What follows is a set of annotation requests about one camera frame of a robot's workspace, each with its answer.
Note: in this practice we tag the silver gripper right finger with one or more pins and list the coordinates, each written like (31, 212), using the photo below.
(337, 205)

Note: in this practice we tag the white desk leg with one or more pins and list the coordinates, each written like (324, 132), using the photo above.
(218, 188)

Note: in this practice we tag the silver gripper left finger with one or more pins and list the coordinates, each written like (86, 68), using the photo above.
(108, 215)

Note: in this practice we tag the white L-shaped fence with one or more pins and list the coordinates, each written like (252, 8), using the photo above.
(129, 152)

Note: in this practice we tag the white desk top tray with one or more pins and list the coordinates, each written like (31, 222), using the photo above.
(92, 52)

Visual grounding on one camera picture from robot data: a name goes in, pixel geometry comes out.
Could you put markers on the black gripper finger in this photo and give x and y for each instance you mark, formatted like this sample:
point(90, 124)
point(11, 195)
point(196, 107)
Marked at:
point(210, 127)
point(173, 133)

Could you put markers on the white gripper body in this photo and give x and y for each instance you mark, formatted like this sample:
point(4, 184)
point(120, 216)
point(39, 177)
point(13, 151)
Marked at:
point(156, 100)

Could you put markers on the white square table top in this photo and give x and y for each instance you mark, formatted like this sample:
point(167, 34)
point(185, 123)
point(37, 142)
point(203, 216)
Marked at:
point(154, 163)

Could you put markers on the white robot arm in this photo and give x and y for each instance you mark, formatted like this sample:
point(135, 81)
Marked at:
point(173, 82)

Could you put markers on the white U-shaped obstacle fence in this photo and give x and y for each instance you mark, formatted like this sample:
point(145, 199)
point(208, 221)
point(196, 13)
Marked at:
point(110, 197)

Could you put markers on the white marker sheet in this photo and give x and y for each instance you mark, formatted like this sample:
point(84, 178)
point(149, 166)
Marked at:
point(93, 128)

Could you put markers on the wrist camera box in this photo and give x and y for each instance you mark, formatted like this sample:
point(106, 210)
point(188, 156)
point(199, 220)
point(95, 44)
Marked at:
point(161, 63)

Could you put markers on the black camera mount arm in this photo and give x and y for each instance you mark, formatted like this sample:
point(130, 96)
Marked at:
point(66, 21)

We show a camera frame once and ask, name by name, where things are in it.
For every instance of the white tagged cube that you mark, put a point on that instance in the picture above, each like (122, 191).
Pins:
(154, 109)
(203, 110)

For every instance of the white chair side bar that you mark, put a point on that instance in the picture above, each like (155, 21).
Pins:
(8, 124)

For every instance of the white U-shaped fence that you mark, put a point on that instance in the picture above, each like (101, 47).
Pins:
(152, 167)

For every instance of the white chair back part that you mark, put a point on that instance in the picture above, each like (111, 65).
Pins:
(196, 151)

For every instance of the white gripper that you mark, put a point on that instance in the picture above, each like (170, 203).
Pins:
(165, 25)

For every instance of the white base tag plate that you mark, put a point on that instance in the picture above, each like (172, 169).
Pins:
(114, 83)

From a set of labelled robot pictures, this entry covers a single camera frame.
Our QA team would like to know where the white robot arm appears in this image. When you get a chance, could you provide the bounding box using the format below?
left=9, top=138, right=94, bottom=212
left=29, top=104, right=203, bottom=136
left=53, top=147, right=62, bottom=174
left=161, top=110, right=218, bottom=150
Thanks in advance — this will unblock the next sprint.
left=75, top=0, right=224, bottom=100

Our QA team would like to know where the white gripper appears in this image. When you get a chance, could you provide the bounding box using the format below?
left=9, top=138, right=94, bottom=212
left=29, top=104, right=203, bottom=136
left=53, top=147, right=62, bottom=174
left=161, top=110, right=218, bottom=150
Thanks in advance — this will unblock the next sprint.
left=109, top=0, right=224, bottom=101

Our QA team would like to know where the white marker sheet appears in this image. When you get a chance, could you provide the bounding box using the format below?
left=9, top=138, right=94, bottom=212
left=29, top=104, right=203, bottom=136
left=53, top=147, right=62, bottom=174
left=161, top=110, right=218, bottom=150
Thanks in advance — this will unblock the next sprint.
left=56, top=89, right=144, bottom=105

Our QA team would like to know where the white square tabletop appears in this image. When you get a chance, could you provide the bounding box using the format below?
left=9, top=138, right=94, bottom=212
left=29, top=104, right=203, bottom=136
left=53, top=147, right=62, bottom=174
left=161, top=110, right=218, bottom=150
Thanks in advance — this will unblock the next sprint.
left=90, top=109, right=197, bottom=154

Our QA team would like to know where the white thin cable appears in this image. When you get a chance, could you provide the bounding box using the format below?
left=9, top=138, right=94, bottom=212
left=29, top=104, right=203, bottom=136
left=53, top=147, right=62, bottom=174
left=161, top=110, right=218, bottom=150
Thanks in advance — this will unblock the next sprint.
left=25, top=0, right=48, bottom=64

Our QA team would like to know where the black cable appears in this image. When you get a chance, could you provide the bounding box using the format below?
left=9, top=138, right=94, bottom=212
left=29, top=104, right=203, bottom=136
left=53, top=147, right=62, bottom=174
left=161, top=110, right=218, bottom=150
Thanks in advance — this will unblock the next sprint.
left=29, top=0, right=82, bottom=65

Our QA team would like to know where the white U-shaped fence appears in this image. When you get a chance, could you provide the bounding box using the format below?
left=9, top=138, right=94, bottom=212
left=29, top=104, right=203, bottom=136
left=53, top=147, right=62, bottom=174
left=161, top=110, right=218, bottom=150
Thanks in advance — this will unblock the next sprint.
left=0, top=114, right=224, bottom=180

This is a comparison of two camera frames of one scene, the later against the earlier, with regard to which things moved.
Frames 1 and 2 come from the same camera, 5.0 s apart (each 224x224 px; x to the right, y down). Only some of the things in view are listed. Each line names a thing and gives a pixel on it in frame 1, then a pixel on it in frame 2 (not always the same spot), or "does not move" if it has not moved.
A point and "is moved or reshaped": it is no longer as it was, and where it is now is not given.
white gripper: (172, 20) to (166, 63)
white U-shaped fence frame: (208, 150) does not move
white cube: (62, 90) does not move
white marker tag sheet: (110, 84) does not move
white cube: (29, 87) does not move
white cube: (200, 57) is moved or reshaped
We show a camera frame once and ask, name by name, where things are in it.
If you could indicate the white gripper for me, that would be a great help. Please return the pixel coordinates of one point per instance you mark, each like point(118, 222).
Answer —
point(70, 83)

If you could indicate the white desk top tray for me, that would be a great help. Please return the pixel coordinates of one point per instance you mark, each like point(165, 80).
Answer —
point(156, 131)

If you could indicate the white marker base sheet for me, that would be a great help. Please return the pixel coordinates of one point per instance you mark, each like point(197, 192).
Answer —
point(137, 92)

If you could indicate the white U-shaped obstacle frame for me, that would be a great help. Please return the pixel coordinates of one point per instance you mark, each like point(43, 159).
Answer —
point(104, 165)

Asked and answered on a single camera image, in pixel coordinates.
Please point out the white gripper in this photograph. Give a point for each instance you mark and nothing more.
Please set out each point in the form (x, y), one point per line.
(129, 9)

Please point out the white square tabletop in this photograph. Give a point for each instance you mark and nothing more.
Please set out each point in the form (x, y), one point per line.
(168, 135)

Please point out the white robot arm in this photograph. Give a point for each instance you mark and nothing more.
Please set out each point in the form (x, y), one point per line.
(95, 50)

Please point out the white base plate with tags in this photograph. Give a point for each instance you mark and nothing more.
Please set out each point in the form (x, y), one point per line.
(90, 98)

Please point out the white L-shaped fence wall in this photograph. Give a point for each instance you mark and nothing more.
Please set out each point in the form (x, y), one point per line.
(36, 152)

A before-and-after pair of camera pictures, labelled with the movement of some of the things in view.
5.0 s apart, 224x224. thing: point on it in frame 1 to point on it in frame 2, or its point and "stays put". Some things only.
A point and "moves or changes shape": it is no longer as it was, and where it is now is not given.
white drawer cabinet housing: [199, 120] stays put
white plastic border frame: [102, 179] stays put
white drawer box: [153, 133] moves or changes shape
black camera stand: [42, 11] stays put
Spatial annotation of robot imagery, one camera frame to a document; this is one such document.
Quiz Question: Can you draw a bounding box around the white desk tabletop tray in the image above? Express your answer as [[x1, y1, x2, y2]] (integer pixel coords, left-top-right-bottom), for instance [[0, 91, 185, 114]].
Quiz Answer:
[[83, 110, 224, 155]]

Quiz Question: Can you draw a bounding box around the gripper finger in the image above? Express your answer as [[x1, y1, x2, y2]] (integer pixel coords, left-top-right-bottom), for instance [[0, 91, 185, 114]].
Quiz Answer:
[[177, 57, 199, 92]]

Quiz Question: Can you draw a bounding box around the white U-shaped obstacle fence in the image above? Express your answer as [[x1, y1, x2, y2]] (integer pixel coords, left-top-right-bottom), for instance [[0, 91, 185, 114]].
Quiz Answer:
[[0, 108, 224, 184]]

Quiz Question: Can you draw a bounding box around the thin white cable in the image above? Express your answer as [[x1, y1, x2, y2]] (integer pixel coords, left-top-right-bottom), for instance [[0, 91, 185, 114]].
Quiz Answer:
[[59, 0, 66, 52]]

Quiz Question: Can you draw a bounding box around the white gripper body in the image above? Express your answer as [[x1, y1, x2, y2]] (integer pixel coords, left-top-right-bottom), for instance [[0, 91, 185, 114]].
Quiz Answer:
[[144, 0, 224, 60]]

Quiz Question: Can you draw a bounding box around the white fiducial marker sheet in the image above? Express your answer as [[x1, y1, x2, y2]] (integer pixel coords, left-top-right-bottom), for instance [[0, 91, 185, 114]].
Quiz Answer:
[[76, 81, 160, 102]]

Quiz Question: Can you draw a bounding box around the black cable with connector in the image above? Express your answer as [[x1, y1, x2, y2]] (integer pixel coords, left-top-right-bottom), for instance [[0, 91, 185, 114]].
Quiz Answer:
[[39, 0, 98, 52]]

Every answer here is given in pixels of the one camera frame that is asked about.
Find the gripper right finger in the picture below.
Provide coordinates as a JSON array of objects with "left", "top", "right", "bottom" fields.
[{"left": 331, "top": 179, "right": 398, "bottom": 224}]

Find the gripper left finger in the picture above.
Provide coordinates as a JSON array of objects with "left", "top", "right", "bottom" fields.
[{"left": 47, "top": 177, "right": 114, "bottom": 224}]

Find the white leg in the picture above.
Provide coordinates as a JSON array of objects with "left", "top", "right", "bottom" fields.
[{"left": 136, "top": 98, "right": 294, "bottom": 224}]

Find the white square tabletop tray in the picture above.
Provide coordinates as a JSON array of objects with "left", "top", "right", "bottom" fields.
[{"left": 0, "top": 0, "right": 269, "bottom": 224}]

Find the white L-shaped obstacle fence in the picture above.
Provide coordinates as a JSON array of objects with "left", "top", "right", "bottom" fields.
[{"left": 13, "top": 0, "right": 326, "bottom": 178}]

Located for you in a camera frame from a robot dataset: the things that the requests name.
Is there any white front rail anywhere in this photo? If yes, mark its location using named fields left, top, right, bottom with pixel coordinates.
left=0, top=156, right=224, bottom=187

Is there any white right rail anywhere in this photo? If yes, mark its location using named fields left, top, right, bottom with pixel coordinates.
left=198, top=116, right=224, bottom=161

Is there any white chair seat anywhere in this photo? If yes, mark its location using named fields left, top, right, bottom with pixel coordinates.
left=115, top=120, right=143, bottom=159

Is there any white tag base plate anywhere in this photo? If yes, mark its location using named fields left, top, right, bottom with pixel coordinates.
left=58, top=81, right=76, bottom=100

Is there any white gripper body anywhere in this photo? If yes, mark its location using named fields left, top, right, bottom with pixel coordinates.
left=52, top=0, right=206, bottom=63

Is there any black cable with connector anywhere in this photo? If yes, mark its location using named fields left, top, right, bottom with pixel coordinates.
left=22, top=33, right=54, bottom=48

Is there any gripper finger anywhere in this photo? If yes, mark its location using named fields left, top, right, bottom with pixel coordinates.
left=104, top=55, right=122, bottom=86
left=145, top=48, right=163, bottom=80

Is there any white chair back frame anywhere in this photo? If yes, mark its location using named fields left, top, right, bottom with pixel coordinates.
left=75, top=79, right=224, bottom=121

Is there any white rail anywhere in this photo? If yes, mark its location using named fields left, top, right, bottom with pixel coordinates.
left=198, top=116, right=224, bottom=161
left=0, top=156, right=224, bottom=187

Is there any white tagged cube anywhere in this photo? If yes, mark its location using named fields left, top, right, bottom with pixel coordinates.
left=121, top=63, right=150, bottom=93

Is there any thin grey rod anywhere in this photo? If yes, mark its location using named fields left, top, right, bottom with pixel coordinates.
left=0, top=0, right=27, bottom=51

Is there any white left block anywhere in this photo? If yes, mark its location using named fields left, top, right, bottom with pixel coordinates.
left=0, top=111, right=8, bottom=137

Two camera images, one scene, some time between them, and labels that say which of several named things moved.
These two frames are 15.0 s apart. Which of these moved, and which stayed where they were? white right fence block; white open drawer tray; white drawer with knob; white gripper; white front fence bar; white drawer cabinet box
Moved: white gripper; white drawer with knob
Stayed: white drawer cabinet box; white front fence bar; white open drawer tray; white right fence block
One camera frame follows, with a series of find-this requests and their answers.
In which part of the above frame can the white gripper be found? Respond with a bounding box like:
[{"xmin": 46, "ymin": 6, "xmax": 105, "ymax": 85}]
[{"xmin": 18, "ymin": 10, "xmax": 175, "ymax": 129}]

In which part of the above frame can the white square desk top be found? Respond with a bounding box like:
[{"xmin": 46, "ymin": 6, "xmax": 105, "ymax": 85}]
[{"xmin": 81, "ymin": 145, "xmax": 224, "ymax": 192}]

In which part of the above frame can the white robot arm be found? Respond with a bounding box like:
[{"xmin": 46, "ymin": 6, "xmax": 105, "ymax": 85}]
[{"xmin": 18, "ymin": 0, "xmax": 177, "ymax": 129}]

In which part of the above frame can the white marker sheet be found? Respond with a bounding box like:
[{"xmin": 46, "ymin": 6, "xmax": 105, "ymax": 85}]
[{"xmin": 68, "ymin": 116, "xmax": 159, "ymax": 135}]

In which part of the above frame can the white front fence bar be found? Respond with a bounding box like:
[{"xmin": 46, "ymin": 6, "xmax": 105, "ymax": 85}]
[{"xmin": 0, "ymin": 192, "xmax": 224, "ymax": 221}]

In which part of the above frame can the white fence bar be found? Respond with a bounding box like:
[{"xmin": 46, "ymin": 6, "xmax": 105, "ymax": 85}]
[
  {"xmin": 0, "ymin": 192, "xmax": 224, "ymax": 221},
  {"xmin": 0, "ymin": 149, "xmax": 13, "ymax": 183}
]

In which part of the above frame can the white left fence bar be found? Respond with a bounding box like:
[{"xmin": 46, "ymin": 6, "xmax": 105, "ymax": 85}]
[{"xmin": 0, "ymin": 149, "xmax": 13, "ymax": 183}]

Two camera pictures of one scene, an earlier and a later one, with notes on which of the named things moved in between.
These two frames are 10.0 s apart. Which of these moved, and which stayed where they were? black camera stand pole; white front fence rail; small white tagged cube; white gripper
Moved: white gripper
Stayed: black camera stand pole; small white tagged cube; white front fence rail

◇ ◇ ◇ ◇

**THE PROBLEM**
Lines of the material in which the word "about" occurs are to be copied out.

**EXERCISE SOLUTION**
What follows is a set of annotation requests about one camera frame of a robot's workspace, each with its answer.
Every answer here is given in pixels of the one camera frame that is asked about.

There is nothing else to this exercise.